Pull all records from the HubSpot Companies table (hubspot_companies)
Use name and state/region as the grouping keys
Count how many companies appear in each name + state/region group
Filter to show only groups with more than one record (potential duplicates)
Sort the groups in descending order by duplicate count
Return both the grouped data and the counts for full visibility

Nothing is executed until the user approves this plan, so they know exactly what logic will be applied to their data.

02 / VERIFY

Ensure Accurate Execution

After the user approved the plan, Petavue ran the analysis and validated the output.

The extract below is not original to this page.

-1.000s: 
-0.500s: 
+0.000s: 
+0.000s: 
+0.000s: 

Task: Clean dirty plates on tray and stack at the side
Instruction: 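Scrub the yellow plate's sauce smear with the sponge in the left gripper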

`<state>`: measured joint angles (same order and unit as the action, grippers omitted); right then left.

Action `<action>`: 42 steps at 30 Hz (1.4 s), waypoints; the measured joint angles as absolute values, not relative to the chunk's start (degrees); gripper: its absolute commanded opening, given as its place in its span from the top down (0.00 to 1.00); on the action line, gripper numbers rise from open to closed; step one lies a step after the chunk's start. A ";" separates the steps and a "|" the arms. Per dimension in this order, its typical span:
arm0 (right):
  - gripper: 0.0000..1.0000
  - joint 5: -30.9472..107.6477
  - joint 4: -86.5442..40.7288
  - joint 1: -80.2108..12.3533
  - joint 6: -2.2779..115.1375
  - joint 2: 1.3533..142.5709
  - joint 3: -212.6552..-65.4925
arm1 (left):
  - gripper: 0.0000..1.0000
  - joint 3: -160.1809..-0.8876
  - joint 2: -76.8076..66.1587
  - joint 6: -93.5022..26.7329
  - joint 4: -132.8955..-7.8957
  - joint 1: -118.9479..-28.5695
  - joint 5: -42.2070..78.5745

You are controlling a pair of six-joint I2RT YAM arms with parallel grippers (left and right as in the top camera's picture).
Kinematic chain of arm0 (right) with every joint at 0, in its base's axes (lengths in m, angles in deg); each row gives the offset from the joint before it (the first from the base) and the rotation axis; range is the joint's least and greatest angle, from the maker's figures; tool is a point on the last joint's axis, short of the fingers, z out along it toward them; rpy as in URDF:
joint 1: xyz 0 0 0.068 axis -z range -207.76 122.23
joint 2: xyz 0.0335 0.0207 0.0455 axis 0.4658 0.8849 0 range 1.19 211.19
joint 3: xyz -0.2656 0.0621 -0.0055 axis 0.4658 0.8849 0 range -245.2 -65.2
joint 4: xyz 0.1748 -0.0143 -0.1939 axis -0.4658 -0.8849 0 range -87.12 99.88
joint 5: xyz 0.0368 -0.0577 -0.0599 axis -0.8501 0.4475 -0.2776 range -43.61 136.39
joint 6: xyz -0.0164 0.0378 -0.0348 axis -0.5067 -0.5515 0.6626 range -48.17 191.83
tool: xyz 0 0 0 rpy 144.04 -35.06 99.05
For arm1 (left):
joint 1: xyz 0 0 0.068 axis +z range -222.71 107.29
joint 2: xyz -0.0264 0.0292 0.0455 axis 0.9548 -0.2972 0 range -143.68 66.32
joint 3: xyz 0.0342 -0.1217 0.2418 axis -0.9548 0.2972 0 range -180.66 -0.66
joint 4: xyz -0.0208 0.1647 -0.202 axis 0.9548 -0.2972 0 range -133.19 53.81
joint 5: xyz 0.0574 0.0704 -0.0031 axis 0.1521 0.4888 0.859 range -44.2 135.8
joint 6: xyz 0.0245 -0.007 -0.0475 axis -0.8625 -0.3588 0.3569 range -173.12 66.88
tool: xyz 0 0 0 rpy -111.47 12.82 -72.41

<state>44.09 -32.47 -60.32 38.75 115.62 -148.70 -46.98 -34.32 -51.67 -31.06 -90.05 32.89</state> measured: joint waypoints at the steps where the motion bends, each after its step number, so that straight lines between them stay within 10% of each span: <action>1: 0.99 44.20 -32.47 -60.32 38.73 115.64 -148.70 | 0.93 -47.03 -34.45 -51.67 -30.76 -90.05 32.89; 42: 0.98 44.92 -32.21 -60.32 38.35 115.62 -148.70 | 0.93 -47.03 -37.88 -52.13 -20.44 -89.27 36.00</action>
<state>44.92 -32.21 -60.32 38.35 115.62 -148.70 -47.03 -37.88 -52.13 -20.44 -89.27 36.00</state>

The verification step surfaced key results:

2,773 groups of companies shared the same name and state/region
Duplicate groups ranged from 2 to 6 records each
The highest-duplicate company names included (each appearing 6 times):
- Hyatt LLC
- Bayer LLC
- Grimes and Sons
55.1% of records in these duplicate groups were missing State/Region, indicating a major data completeness issue
States like Colorado, Utah, and Georgia showed the highest concentrations of duplicates

Petavue evaluates patterns, highlights missing or inconsistent data, and distinguishes between likely true duplicates and cases that may be legitimate multi-location companies.

03 / PRESENT

Surface the Insights

Once the analysis is verified, Petavue packages the results into an insight-rich, action-ready view.

Key Findings

Total duplicate groups: 2,773
Typical group size: 2 records (median), with some as high as 6
A high rate of missing State/Region values is making deduplication and segmentation harder
Certain states show a disproportionate share of duplicate companies

Business Impact

Petavue explains what this means for day-to-day operations:

Sales teams may contact the same company multiple times from different records
Account ownership and reporting become fragmented
Marketing campaigns can underperform when companies and contacts are split across duplicates
Leadership dashboards and account-based metrics lose reliability

Recommendations

To close the loop, Petavue offers concrete next steps:

Clean Up Duplicates – Merge the 2,773 duplicate groups, starting with those that have 5–6 records.
Tighten Data Entry – Make State/Region a required field to lower the risk of incomplete records.
Automate Ongoing Management – Turn on and tune HubSpot’s duplicate-detection and merge tools.
Improve Process & Training – Educate CRM users to search for existing companies before creating new ones.

Supporting Table

Alongside the narrative, Petavue provides a detailed results table showing:

Company name
Company state/region
Duplicate count for each group

Users can export this table directly into their cleanup workflows or use it to prioritize which duplicates to resolve first.